2023 INTERSPEECH INTERSPEECH 2023

DeFT-AN RT: Real-time Multichannel Speech Enhancement using Dense Frequency-Time Attentive Network and Non-overlapping Synthesis Window

Abstract

In real-time speech enhancement models based on the short-time Fourier transform (STFT), algorithmic latency induced by the STFT window size can induce perceptible delays, leading to reduced immersion in real-time applications. This study proposes an efficient real-time enhancement model based on dense frequency-time attentive network (DeFT-AN). The vanilla DeFT-AN consists of cascaded dense blocks and time-frequency transformers, which allow for a smooth transition between time frames through a temporal attention mechanism.
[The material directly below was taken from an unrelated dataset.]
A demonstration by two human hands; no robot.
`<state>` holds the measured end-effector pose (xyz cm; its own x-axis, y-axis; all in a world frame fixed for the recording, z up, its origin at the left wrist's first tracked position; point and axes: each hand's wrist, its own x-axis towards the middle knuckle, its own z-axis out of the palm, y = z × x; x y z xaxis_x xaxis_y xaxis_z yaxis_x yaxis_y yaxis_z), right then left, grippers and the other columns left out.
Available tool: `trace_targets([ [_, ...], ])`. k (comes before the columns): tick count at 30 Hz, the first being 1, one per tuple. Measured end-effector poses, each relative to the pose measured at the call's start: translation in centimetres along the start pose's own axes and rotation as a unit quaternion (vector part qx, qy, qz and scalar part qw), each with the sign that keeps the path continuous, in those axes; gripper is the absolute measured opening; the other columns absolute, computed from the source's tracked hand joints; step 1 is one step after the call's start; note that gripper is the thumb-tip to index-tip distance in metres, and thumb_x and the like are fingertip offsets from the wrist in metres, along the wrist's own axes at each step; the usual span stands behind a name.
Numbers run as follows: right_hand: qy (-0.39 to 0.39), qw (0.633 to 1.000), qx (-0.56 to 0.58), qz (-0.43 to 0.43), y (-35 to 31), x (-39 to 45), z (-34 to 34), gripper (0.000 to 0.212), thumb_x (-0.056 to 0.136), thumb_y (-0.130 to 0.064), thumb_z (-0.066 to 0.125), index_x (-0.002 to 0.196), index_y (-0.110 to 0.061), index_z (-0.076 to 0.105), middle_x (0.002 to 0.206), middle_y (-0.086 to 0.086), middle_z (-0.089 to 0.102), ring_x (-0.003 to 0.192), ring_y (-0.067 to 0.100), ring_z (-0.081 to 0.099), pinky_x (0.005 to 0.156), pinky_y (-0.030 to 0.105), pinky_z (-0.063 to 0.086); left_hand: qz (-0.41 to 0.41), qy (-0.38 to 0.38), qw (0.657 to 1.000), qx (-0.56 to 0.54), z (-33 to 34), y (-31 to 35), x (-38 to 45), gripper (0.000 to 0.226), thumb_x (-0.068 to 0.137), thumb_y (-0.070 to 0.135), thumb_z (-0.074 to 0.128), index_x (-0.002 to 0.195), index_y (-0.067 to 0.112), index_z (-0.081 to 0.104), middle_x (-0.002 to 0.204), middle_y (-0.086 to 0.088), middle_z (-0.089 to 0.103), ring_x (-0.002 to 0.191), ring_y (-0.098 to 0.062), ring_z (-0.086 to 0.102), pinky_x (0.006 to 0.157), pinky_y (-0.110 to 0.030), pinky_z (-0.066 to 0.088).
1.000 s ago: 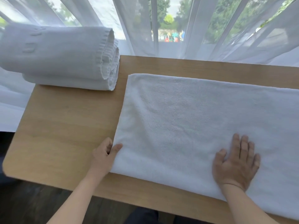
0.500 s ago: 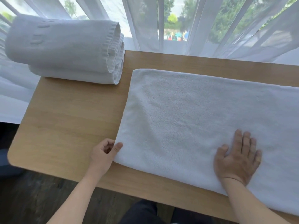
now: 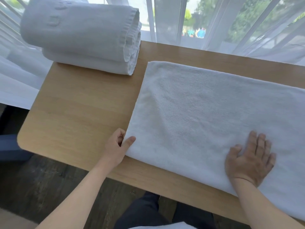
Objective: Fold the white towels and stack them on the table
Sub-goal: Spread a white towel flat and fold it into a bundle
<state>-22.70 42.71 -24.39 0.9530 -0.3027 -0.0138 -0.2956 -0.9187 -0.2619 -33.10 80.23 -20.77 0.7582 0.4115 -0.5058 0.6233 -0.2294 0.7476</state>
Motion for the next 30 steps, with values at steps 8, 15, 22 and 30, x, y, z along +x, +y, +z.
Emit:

To inherit this advantage and reduce algorithmic latency, we develop the lightweight and causal version of DeFT-AN with dual-window size processing that utilizes synthesis windows shorter than analysis windows. The benefit of DeFT-AN in identifying temporal context enables the use of non-overlapping synthesis windows, and experimental results show that the model can achieve the highest performance with the lowest algorithmic latency among STFT-based models.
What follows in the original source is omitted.